The Phononic Lattice Solid With Fluids For Modelling Non‐Linear Solid‐Fluid Interactions

The phononic lattice solid has been developed recently as a possible approach for modelling compressional waves in complex solids at the microscopic scale. Rather than directly modelling the wave equation, the microdynamics of quasi‐particles is simulated on a discrete lattice. It is comparable with the lattice gas approach to model idealized gas particles but differs fundamentally in that lattice solid particles carry pressure rather than mass and propagate through a heterogeneous medium. Their speed may be space and direction dependent while the speed of lattice gas particles is constant. Furthermore, they may be scattered by medium heterogeneities. Lattice sites in the phononic lattice solid approach are considered to be fixed in space for all time. Lattice site movements (i.e. deformations) induced by the passage of a macroscopic wave are particularly important for a fluid‐filled porous medium considering that non‐linear solid‐fluid interactions are thought to play a role in attenuation mechanisms.

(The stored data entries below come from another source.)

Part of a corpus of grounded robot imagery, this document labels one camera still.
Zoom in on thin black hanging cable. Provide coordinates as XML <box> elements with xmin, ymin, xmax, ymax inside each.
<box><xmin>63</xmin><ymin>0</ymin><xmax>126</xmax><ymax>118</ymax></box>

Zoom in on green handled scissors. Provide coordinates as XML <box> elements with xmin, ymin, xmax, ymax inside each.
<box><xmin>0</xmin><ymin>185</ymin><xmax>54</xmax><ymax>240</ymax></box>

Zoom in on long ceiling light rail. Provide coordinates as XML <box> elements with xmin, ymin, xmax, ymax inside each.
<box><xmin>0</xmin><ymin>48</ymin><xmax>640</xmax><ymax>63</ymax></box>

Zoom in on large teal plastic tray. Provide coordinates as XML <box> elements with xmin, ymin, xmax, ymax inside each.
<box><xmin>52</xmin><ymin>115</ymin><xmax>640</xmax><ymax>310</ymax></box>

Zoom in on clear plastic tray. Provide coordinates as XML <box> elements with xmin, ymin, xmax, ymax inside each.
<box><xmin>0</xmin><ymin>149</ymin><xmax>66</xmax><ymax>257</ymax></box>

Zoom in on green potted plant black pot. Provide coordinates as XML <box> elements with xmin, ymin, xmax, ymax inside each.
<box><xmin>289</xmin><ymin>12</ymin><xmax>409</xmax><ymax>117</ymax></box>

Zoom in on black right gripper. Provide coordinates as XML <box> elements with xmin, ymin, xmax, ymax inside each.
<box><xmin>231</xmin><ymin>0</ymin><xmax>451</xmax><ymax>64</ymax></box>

We take lattice site movements into account in the phononic lattice solid and name the approach ‘the phononic lattice solid with fluids (PLSF)’ because it could lead to an improved understanding of the effect of solid‐fluid interactions in wave propagation problems. the macroscopic limit of the Boltzmann equation for the PLSF yields the acoustic wave equation for heterogeneous media modified by shear and bulk viscosity terms as well as the second‐order term in macroscopic velocity (for the PLS) and additional non‐linear terms due to the lattice site movements. It is hoped that PLSF numerical simulation studies of waves through digitized rock matrices may lead to an improved understanding of attenuation mechanisms of waves in porous rocks.